Vickers, M. Z. (2010). Accommodating college students with learning disabilities: ADD, ADHD, and dyslexia . The John William Pope Center for Higher Education Policy. https://archive.org/details/ERIC_ED535458

Report
Vickers, M. Z. (2010). Accommodating college students with learning disabilities: ADD, ADHD, and dyslexia. The John William Pope Center for Higher Education Policy. https://archive.org/details/ERIC_ED535458

Tags

Attention problem; Learning disabilities; Postsecondary; U.S. context

URL

https://archive.org/details/ERIC_ED535458

Summary

Accommodation

Accommodations were not specified; instead, the controversy over accommodations for students with Attention Deficit Disorder (ADD), Attention Deficit/Hyperactivity Disorder (ADHD), and other learning disabilities was discussed, and recommendations about how schools might address them were provided.
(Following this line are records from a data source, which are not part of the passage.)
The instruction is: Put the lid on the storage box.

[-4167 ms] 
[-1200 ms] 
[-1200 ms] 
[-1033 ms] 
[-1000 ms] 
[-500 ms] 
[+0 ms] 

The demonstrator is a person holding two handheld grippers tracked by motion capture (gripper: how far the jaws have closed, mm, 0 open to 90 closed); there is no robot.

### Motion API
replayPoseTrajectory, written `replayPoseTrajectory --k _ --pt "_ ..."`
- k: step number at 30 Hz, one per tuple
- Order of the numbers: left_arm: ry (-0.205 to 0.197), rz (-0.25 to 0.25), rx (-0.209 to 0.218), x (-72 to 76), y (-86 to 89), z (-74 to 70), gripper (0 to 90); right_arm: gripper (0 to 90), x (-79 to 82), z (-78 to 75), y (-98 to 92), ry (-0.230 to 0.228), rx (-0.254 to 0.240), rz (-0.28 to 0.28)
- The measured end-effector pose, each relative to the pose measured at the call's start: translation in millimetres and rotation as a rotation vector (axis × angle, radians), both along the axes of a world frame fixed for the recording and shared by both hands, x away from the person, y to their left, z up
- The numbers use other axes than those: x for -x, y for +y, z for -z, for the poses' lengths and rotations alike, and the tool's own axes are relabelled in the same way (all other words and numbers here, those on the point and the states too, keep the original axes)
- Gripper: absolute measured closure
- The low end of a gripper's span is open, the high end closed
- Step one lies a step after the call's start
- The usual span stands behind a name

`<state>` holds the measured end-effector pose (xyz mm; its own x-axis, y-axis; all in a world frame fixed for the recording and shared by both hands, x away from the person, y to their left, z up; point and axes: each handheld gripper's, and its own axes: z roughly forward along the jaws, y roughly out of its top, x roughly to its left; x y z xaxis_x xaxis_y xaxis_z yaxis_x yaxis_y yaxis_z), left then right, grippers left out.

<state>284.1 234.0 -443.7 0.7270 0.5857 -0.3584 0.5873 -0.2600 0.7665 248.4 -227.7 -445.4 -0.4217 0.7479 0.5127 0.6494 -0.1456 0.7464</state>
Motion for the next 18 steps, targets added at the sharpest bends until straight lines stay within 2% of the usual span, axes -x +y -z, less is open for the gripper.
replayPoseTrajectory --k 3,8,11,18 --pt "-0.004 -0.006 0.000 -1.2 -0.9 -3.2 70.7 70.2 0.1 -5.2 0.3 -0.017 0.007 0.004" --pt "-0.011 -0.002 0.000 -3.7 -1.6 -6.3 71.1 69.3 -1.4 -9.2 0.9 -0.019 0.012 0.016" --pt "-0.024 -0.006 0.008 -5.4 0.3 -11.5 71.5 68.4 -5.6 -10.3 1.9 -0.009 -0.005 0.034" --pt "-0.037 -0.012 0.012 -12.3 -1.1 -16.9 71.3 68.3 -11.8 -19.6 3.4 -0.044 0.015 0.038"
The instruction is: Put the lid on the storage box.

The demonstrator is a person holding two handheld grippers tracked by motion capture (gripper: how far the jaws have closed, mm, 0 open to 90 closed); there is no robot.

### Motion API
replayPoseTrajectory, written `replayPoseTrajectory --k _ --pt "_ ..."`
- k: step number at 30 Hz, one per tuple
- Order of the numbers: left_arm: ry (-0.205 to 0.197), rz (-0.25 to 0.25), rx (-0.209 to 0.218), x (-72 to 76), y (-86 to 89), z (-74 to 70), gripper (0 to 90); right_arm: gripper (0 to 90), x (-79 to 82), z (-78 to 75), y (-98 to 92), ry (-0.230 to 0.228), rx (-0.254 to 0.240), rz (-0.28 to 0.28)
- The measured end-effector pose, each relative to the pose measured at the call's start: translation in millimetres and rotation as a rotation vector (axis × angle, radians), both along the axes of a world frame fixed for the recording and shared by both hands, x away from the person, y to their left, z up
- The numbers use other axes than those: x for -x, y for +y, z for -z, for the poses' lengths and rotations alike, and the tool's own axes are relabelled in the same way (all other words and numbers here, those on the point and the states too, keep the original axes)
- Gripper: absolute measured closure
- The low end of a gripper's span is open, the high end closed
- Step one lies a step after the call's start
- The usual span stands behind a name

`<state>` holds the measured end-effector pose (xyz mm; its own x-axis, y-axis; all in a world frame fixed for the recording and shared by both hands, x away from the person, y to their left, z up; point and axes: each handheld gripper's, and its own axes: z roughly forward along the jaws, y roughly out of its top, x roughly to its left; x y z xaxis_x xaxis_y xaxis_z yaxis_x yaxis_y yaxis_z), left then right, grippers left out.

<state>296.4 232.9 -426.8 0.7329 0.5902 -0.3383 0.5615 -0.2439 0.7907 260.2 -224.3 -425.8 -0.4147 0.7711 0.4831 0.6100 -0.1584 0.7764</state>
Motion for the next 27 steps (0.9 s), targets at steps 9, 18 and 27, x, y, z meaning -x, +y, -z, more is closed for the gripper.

Extra time, separate testing rooms, noise-free rooms, and written lecture notes were mentioned as examples of accommodations students received.

Participants

Campus experts about learning disabilities, professors, and students at UNC–Chapel Hill (U.S.) participated.

Dependent Variable

Participants were interviewed about several topics related to accommodations for students with ADD, ADHD, and other learning disabilities, including faculty views of accommodations, whether students with disabilities are being improperly prepared for the future, whether accommodations unfairly benefit some students and not others, and if privacy rules around accommodations are harmful to students.

Findings

The researcher concluded that the controversy about accommodations would likely continue for some time. It was suggested that postsecondary administrators should open their accommodations processes to scrutiny and include a panel of members to make decisions rather than a sole staff member. It was also recommended that postsecondary administrators be more transparent and rigorous in their accommodations processes in order to eliminate any potential unfairness with the provision of accommodations.